**Problem statement:**
Up to and including the line containing "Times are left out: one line", set down each line of the entries below exactly, starting from the first, and leave out the rest.

- - - - -

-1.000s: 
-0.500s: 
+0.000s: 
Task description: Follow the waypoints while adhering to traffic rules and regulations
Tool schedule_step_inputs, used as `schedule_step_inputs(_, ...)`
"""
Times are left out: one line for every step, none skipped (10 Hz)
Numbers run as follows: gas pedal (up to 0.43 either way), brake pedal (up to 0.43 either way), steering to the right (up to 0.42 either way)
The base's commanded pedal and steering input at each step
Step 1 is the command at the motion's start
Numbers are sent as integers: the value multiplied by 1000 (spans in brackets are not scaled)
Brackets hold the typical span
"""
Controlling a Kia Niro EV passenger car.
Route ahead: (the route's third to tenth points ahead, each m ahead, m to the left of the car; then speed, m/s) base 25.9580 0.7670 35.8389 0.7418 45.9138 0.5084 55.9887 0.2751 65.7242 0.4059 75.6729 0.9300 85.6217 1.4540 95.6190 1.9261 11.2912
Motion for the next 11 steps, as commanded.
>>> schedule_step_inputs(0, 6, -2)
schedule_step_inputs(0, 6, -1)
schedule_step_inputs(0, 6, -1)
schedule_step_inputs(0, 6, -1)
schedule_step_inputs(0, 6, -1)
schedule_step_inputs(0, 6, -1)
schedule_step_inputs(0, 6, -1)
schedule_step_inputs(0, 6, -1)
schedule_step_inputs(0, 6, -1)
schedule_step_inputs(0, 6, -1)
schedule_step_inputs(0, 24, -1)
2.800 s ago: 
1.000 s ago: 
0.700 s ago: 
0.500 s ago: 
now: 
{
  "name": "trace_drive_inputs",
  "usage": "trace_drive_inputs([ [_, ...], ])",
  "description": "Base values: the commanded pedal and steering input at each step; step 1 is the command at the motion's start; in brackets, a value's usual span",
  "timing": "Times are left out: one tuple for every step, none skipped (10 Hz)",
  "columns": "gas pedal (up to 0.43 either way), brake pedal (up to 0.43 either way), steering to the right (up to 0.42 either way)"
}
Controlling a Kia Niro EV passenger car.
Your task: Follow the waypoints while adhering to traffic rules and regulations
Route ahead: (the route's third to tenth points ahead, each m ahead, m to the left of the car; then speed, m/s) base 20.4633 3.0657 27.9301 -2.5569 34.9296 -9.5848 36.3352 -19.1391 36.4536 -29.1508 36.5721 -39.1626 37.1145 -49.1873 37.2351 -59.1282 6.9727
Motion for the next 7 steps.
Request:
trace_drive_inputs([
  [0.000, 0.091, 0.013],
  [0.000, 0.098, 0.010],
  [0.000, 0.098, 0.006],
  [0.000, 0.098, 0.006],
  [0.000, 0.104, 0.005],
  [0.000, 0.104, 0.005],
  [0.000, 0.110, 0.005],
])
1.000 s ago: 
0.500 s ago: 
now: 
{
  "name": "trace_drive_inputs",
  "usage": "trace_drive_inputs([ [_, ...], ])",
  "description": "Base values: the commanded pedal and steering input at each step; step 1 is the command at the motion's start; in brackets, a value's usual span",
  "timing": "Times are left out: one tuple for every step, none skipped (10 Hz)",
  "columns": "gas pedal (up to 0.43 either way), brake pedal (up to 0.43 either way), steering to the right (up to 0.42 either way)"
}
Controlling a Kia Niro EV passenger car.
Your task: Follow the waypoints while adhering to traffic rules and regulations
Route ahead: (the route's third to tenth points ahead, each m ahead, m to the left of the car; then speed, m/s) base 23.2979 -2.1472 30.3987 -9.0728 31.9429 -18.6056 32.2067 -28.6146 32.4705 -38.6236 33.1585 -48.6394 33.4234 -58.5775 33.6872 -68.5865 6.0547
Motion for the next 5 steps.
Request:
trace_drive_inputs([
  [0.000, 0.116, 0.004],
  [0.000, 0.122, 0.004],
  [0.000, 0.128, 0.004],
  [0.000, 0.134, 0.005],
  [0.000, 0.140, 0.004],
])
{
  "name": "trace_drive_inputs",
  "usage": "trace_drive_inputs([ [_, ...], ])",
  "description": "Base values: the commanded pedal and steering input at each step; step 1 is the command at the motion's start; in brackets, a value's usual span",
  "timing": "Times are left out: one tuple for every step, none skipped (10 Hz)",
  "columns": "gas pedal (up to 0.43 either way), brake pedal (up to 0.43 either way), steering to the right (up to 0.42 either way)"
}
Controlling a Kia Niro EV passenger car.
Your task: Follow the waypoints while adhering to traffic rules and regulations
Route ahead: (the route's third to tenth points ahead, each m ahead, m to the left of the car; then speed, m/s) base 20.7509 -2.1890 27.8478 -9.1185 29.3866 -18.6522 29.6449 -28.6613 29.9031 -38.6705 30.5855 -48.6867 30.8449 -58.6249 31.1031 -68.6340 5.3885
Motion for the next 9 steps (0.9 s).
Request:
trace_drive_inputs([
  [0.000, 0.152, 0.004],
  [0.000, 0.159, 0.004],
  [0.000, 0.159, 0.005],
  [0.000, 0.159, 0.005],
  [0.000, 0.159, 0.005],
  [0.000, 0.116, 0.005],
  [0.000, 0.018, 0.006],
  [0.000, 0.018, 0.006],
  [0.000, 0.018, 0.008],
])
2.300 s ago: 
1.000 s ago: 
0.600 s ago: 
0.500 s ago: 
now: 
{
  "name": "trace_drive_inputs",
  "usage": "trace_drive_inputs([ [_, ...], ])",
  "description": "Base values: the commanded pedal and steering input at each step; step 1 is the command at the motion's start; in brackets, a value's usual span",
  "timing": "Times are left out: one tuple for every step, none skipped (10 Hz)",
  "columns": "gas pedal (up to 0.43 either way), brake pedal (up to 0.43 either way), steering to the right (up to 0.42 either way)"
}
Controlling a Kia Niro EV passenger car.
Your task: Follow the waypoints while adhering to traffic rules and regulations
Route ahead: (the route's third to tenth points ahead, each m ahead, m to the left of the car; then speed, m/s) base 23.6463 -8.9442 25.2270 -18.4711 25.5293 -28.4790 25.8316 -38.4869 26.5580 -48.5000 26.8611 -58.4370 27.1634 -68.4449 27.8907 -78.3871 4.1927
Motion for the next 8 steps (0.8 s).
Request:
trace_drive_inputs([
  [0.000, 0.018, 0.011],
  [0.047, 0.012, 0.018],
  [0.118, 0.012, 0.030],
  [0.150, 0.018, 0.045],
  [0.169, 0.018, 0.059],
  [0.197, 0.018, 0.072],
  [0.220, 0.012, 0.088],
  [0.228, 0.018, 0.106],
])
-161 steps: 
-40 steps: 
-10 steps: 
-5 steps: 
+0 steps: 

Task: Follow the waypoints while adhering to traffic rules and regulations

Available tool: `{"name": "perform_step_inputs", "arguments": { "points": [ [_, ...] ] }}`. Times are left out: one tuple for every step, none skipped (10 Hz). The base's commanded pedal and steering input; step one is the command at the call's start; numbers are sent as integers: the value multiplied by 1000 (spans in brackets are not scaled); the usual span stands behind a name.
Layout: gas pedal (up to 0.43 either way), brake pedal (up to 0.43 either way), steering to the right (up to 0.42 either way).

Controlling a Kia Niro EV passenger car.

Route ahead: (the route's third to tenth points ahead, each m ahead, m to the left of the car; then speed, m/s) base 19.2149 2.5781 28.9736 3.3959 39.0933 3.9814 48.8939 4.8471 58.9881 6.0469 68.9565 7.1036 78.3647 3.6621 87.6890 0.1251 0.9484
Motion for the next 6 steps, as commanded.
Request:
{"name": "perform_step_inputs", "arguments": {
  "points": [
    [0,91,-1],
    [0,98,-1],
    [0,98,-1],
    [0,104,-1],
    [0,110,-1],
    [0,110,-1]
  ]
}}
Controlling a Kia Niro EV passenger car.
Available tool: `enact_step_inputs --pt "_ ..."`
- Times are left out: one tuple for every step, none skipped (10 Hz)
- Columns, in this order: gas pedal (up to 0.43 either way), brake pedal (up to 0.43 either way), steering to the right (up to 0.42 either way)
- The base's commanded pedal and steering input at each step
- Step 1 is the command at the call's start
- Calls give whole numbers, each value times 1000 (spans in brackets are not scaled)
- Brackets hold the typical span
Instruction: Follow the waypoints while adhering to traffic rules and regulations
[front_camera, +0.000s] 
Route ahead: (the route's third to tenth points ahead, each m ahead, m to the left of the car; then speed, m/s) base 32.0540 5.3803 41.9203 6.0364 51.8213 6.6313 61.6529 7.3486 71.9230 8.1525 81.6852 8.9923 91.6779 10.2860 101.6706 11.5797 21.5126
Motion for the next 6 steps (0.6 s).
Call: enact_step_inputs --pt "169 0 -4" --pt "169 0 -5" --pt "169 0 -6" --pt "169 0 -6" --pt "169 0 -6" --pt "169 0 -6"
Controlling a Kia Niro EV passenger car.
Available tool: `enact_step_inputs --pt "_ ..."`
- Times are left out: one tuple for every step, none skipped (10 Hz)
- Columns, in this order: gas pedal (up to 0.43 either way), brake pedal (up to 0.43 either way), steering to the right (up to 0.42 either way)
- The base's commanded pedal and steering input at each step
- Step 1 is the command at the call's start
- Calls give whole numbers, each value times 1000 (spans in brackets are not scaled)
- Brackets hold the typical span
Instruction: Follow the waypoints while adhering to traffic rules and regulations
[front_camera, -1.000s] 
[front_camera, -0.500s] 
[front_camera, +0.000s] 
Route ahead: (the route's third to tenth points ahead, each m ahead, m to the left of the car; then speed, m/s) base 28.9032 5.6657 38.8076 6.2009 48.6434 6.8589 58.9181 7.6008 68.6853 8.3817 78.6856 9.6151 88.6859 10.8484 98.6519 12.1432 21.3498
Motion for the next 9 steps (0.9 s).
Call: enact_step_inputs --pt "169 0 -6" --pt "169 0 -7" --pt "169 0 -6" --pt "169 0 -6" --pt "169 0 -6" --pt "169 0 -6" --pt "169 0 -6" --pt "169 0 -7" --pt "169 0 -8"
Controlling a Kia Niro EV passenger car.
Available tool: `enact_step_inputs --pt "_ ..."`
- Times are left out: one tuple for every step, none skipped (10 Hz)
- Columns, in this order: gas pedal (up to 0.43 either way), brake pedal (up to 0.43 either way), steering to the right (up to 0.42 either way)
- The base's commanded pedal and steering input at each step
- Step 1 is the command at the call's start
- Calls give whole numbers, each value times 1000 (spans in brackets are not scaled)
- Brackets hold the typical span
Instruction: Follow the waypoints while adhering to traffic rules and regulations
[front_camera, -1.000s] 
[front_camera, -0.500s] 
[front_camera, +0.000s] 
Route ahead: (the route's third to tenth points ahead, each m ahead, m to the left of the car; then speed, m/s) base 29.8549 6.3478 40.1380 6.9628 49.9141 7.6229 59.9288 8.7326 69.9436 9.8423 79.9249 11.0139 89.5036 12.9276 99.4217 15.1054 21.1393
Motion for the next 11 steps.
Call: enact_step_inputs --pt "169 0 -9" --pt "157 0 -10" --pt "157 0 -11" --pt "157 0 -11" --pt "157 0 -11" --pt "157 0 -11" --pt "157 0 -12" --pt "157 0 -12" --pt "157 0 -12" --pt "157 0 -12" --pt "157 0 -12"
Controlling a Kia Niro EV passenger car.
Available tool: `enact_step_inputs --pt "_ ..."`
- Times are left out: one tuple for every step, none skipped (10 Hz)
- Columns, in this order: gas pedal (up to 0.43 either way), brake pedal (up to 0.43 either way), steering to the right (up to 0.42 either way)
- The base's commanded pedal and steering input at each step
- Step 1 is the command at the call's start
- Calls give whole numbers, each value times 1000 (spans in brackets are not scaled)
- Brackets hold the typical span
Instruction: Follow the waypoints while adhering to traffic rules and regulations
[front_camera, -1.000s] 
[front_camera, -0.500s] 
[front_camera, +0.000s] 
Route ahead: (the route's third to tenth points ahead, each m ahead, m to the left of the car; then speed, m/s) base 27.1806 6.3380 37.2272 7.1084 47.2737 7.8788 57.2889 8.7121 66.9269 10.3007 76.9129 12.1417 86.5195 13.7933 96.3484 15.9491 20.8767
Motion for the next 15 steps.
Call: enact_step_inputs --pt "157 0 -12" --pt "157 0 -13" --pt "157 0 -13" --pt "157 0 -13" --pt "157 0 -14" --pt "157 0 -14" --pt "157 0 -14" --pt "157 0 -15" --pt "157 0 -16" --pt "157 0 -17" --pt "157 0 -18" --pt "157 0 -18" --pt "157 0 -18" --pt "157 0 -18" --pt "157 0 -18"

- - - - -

**Task answer:**
-1.000s: 
-0.500s: 
+0.000s: 
Task description: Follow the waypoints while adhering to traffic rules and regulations
Tool schedule_step_inputs, used as `schedule_step_inputs(_, ...)`
"""
Times are left out: one line for every step, none skipped (10 Hz)

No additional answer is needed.